Title: Deviations from normality: Effects on growth curve models
Authors: Catarina Marques - Instituto Universitario de Lisboa (ISCTE-IUL) and Business Research Unit (BRU-IUL) (Portugal) [presenting]
Maria de Fatima Salgueiro - Instituto Universitario de Lisboa (ISCTE-IUL) and Business Research Unit (BRU-IUL) (Portugal)
Paula Vicente - Universidade Lusofona - Lisboa (Portugal)
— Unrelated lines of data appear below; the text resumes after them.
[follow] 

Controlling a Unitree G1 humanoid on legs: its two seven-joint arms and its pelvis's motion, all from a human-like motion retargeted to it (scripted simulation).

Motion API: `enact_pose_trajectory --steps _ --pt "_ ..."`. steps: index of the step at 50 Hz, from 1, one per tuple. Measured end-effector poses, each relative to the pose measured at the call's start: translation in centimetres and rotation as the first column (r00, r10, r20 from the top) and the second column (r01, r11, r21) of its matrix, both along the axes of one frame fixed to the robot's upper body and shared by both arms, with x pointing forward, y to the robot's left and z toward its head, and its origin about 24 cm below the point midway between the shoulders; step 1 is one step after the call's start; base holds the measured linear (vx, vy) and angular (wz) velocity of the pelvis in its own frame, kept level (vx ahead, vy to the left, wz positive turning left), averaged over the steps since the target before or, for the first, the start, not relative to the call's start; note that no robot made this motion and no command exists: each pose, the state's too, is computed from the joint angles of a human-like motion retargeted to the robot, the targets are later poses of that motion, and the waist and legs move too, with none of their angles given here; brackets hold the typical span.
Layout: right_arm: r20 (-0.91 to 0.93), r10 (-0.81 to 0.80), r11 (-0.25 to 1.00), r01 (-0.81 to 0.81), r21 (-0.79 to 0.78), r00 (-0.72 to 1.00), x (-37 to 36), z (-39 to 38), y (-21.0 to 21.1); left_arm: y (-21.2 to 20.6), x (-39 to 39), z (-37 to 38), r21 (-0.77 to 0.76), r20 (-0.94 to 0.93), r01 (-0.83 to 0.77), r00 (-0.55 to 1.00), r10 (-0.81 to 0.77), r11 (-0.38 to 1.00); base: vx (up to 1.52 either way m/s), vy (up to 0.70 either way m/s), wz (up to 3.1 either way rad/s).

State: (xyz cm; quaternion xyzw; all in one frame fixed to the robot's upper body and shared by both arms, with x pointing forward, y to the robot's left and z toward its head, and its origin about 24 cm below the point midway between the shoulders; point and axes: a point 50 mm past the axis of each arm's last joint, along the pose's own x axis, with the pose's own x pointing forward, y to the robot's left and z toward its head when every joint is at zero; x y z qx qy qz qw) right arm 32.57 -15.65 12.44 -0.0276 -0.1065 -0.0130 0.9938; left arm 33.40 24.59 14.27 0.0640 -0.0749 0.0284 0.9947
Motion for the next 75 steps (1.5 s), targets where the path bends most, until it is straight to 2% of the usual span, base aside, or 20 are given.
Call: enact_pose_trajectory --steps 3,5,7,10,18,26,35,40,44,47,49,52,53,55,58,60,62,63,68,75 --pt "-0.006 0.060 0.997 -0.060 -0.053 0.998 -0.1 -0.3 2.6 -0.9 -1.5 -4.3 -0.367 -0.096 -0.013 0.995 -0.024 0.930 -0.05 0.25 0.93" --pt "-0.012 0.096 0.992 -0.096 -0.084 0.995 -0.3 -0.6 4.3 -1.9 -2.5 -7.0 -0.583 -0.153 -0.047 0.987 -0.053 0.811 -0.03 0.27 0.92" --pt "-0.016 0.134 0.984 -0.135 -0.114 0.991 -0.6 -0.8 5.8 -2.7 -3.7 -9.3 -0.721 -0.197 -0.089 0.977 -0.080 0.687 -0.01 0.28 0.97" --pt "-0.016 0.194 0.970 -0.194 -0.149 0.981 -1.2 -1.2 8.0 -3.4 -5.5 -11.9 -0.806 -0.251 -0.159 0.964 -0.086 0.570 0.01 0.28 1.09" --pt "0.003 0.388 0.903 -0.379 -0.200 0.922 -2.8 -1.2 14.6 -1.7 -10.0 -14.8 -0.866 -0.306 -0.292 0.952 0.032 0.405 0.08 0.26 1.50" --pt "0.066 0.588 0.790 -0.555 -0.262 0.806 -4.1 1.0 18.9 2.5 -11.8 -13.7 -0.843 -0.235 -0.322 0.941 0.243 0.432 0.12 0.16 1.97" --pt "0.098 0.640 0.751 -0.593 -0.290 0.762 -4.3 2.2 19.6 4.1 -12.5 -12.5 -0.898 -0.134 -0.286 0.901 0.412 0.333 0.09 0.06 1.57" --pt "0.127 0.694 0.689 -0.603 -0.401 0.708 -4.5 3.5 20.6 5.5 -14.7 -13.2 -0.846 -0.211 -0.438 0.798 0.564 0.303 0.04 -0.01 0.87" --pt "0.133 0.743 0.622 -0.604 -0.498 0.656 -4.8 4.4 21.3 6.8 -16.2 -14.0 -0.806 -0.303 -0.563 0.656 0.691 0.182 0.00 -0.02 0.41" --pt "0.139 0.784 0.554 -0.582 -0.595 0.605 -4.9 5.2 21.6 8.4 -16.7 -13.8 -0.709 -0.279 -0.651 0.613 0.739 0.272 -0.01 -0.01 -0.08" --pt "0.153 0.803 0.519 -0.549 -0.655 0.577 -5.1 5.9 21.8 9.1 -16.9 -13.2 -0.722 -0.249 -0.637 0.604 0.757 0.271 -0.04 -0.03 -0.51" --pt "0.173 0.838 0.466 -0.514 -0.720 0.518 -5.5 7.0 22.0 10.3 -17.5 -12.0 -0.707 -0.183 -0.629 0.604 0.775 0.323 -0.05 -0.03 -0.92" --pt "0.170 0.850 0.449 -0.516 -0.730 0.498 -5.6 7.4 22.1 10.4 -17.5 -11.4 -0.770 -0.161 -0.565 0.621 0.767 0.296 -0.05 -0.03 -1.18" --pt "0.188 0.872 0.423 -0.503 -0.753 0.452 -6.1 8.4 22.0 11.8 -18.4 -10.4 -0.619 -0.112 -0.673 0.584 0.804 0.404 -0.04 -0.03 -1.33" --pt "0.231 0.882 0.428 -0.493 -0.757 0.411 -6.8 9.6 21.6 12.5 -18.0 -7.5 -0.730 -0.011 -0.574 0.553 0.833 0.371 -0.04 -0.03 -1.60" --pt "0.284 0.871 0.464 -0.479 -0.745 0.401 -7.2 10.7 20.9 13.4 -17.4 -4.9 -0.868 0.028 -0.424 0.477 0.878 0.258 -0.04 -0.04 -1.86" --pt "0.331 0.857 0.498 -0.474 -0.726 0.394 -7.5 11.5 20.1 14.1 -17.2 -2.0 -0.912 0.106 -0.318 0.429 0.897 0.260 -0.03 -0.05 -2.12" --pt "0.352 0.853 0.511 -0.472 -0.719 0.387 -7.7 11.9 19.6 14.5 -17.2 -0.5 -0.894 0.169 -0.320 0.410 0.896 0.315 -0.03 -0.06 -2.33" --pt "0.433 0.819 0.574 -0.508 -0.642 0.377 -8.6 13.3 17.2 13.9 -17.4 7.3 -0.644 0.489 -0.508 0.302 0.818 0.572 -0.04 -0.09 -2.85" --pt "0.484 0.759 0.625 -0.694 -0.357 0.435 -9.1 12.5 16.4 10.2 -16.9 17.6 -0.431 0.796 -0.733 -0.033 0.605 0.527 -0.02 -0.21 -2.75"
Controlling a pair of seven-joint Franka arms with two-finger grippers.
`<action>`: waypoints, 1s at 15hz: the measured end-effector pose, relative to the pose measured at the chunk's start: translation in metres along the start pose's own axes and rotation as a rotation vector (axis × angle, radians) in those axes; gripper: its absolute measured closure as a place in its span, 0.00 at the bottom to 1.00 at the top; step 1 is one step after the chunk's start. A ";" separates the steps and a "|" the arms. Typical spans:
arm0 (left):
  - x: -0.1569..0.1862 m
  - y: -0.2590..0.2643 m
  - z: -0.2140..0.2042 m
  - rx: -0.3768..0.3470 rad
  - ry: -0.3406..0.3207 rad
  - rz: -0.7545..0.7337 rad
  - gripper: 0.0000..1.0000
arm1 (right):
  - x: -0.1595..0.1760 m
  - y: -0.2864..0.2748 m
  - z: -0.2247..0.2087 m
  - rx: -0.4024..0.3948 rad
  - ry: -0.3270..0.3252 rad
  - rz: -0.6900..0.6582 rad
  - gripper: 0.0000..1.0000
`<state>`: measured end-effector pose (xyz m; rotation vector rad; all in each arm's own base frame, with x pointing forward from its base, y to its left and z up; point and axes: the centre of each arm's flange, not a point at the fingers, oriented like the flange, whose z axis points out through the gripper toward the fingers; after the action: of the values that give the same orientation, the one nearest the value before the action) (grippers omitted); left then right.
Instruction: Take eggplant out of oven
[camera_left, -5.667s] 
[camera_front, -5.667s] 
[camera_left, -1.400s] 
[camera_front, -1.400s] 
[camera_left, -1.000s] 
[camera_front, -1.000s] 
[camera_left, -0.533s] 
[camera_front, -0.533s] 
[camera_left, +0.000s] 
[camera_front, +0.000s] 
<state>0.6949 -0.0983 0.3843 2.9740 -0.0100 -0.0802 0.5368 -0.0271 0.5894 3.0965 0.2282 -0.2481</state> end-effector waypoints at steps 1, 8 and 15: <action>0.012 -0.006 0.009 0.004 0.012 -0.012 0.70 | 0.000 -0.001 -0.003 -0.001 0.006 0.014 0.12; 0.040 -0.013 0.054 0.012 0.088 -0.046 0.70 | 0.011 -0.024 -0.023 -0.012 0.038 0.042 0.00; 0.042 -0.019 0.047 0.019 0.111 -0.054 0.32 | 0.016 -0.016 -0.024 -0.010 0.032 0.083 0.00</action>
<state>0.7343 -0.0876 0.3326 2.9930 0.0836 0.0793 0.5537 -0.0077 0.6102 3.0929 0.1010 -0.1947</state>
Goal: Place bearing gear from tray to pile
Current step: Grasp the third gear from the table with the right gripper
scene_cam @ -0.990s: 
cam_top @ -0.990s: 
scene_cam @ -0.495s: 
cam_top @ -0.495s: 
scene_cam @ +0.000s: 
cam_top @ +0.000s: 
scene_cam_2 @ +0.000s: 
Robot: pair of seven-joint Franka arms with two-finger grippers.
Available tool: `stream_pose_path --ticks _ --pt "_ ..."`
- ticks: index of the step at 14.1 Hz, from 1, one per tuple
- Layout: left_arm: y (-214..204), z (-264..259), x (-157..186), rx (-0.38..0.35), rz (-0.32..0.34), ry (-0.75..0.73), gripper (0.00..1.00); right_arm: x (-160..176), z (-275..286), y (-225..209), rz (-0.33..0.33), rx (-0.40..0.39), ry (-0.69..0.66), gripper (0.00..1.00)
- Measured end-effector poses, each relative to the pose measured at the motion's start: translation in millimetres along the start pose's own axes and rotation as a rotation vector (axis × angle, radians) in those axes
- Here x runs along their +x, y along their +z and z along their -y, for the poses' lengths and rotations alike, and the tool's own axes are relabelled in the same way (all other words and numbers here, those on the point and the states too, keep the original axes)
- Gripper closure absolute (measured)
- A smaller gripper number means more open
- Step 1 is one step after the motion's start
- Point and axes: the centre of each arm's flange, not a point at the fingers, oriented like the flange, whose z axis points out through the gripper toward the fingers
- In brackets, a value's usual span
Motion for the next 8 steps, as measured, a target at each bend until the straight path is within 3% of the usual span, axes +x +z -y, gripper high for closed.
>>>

Abstract: Latent growth curve models (LGCM) became recently a very popular technique for longitudinal data analysis: they allow individuals to have distinct growth trajectories over time. These patterns of change are summarized in relatively few parameters: the means and variances of the random effects (random intercept and slope), as well as the covariance between intercept and slope. Although the specified model structure imposes normality assumptions, the data analyst often faces data deviations from normality, implying mild, moderate or even severe values for skewness and/or kurtosis. The aim is to investigate the effect of data deviations from normality on the goodness of fit measures in LGCM. Using the VITA method to obtain data generating non-normal distributions, a Monte Carlo simulation study was conducted in order to assess the effects on the values of goodness of fit indices. LGCM with unconditional linear growth are considered. Three time points, and sample sizes ranging from 50 to 1000 observations are used. The impacts of such deviations on fit measures are discussed.